Sometimes, reading SF, you feel like the writer is holding back the really good stuff; you're being shown a slice of a larger world, and the little bits around the edges seem far more interesting than the bits in the centre of the action.
There's a lot of that in Ann Leckie's curious Ancillary Justice, another project in my continuing experiment with buying SF books which get good reviews in the Grauniad and turn out to be harder work than I expected.
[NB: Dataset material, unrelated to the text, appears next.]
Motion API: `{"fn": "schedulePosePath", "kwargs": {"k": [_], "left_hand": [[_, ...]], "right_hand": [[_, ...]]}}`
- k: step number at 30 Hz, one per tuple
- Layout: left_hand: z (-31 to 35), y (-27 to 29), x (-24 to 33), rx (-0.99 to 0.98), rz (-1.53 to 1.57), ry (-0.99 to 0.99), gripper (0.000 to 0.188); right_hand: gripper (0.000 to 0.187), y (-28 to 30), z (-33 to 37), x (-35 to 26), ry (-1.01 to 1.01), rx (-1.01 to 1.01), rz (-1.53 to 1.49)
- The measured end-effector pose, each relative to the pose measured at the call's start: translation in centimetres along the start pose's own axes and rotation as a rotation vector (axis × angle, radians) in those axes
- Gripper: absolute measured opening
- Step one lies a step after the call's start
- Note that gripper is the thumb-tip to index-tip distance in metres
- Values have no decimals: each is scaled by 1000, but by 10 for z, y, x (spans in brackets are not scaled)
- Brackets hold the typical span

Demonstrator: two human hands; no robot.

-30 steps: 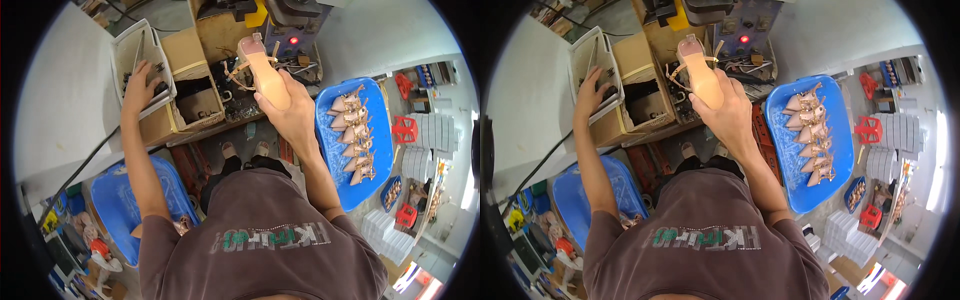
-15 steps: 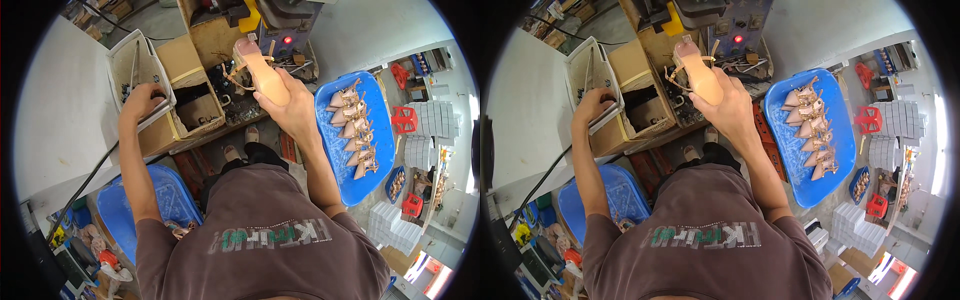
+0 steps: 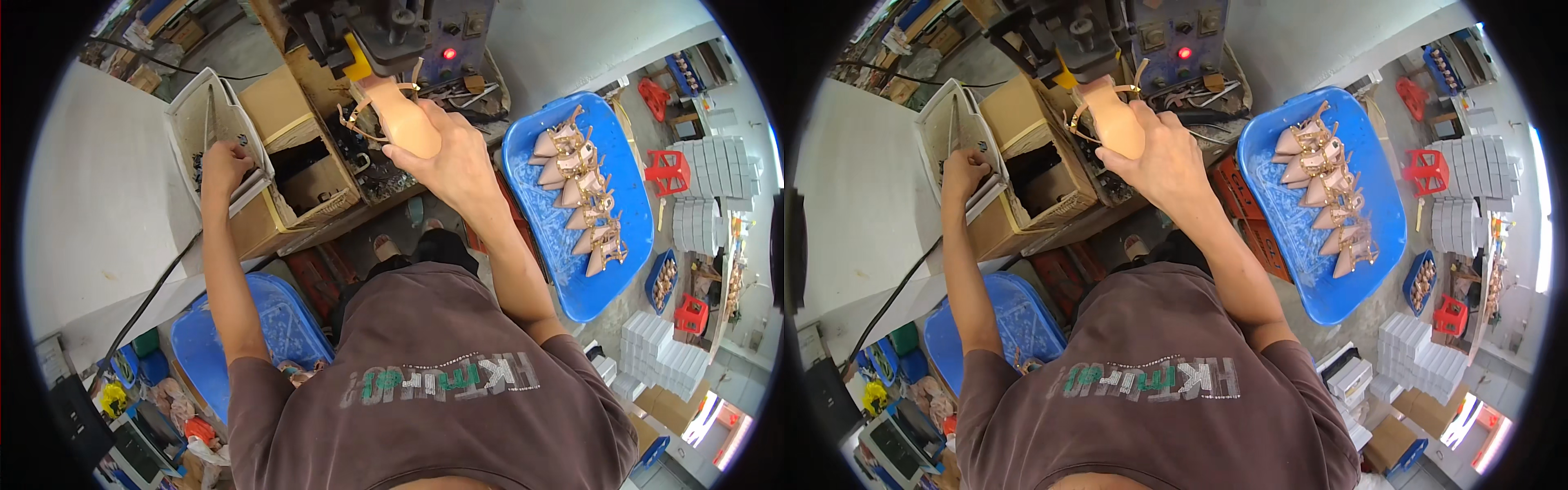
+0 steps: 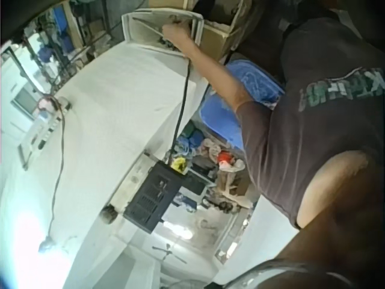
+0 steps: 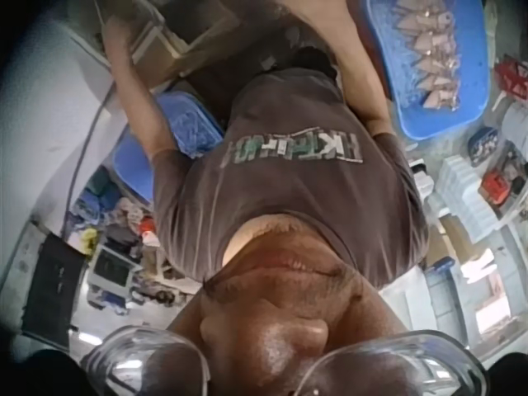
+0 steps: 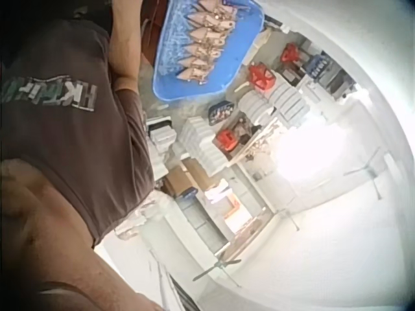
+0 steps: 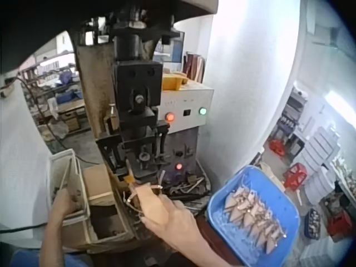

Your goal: The person takes high-heeled sandals one at a time from a bin, places heel caps onto the heels, fastens the heel caps using a pressing machine, and organizes the completed sandals into another bin.

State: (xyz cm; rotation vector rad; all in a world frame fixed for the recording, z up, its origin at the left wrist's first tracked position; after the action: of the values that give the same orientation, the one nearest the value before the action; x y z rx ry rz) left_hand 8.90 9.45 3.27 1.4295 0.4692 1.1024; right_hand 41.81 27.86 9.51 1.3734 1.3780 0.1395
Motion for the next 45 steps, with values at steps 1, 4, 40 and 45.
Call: {"fn": "schedulePosePath", "kwargs": {"k": [1, 4, 40, 45], "left_hand": [[-3, 0, -7, 12, -3, 7, 19], [-8, 3, -38, 152, 247, 99, 20], [50, -105, 68, -566, 2342, 39, 20], [43, -169, 57, -603, 2295, 235, 22]], "right_hand": [[69, 1, 0, -1, -10, -4, 5], [73, 0, -1, -2, -12, -52, -32], [70, -5, -4, 7, 31, -68, -56], [75, -9, -5, 11, -87, -144, -91]]}}
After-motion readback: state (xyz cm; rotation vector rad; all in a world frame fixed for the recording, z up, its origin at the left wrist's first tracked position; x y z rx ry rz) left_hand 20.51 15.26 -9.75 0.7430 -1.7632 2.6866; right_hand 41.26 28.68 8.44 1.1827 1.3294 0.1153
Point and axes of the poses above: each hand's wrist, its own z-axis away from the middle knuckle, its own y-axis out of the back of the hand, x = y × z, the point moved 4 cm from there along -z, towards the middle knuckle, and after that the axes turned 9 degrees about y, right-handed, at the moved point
There's a honking great big interstellar empire in the middle of the plot of Ancillary Justice, but the hints we get about the neighbours make the ominous alien Presger and simply mysterious Gerentate and Rrrrr seem more interesting than the centrepiece Radch (about half way through, increasingly fed up with unpronounceable names, I started to wonder if the Radch was supposed to suggest the Reich).
The background to the book is that the Radch dominate their whole end of the galaxy, more through lack of a better plan than anything more reasonable; you start out trying to secure your borders, and realise that there's no end to securing your borders. Meanwhile, your aspiring middle classes realise that there's gold in them there annexations, and the expansion becomes not just a matter of security, but the indispensable engine of economic growth. Fast forward a thousand years and the whole process is up against the buffers and falling apart on the inside, which is where we join the action.
I always wonder about a thousand years of social stasis, a recurring trope in SF and Fantasy. It's even odder when one character has spent a thousand years in hibernation - actual stasis - and is completely unmoored in contemporary society because of changing fashions and linguistic drift. Odder still when the engine of the plot is differences in the empire's one-person multi-bodied ruling class about the way society is run; whether to preserve the dynastic aristocratic elite or make openings for strivers.
Wait, do a record scratch there, and lets go back to the idea of a one-person multi-bodied ruling class, because that gets to the heart of one of the key schticks in the book; the notion of identity being shared across lots and lots of bodies. The narrator is one body from a unit of zombie soldiers maintained by a vast military starship; once bordering civilisations have been absorbed into the Radch empire, the prisoners of war get their personalities wiped and their bodies put to work as drones for the ship's AI; the Ancillaries of the title. The ancillaries have no minds of their own, and don't have those pesky emotions which make some soldiers into war-crimes waiting to happen and the rest of them into armed conscientious objectors - it's a continuing problem for modern armies that no matter how hard you train your men, most of them will still shoot wildly in the air rather than aim at live human beings. Similarly, the Emperor of all Radch is distributed over hundreds or thousands of bodies, simultaneously providing redundant backup and distributed command and control, so that Radch has no succession issues.
Which is all very well in theory, but the book is largely about how it breaks down in practice, with individuality and personal interest edging their way into the components of all the hive minds, and undermining the great notion of consistency and perfect administration.
The jarring quirk in the novel, from moment one, is that Leckie wants the Radch to be a genderless society, with its members indifferent to gender distinctions and bewildered by societies that preserve them. The way she chooses to foreground that is to have the narrator refer to every character as "she". It starts out being disorienting, becomes annoying, and eventually stops being noticeable, but obviously I'm part of the problem Leckie was trying to solve, because it was ALWAYS distancing; absent the sense of something so socially fundamental in my real world, I could never get my head round any of the secondary Radch characters. The outsiders were easier to follow, largely because they only ever presented one at a time, but once there were three or four unpronounceable Radch interacting on the page, I'd start losing track of who was doing what. Which can be a problem in a book where a lot of the action is subtle intrigue based on nuances of social standing. This particular problem is hard; the only other time I've seen it done was in an SF short story by Chelsea Quinn Yarbro where every character had a gender neutral name and she managed to dodge using any pronouns at all for the whole story.
And it's not like Leckie didn't already have a distancing problem; her narrator is an emotionless robot stooge for an artificial intelligence, after all.
Overall, it was pretty tough going, and I'm not sure about the pay off. The first half of the book is at least confident; Leckie is cutting between the surviving ancillary's quest for revenge and the events 20 years before which sent it off on its rip-roaring rampage of revenge; but halfway through the book, the flashbacks run out, and the narrative jolts into a strange pace where months are tossed aside in a paragraph and then a tea party will take a chapter, all while the narrator gets closer and closer to her showdown with the big bad. Which is jarringly Hollywood compared to the quieter and more grounded action scenes of the first and second acts of the book.
It's a trilogy, it turns out, and winds up feeling almost like an origin story for a continuing series about two wacky aliens; she's an emotionless revenge-fuelled robot; she's a thawed out aristocratic space popsicle a thousand years out of time; together they fight …. the whole damn universe or something.